> _WHAT YOU HAVE TO DO_
Would you please give all the lines below again, exactly as they stand?
START DATA EXTRACT
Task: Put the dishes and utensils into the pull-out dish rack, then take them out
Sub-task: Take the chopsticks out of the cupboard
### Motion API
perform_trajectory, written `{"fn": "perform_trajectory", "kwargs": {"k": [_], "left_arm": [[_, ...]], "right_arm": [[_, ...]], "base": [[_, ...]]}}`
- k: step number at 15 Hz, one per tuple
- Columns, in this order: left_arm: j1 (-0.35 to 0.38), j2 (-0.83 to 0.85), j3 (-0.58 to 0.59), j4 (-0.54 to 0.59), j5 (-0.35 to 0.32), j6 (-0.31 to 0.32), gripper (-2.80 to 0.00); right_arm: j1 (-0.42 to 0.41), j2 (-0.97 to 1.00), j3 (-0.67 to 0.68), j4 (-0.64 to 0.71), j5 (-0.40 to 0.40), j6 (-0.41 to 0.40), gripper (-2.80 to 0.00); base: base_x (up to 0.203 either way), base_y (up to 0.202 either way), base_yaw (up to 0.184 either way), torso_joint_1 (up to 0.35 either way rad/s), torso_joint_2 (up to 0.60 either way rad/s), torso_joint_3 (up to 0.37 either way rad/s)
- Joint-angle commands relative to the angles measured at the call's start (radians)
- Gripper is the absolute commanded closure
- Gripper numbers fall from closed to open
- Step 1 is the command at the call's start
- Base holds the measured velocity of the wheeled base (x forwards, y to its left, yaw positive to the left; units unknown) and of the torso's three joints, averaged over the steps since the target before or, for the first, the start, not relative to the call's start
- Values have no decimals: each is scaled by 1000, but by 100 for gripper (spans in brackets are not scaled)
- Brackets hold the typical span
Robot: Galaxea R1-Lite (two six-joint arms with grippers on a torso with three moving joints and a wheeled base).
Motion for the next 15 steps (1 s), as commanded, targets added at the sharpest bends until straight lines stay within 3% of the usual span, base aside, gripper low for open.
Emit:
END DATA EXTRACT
> _ANSWER_
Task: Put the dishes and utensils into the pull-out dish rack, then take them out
Sub-task: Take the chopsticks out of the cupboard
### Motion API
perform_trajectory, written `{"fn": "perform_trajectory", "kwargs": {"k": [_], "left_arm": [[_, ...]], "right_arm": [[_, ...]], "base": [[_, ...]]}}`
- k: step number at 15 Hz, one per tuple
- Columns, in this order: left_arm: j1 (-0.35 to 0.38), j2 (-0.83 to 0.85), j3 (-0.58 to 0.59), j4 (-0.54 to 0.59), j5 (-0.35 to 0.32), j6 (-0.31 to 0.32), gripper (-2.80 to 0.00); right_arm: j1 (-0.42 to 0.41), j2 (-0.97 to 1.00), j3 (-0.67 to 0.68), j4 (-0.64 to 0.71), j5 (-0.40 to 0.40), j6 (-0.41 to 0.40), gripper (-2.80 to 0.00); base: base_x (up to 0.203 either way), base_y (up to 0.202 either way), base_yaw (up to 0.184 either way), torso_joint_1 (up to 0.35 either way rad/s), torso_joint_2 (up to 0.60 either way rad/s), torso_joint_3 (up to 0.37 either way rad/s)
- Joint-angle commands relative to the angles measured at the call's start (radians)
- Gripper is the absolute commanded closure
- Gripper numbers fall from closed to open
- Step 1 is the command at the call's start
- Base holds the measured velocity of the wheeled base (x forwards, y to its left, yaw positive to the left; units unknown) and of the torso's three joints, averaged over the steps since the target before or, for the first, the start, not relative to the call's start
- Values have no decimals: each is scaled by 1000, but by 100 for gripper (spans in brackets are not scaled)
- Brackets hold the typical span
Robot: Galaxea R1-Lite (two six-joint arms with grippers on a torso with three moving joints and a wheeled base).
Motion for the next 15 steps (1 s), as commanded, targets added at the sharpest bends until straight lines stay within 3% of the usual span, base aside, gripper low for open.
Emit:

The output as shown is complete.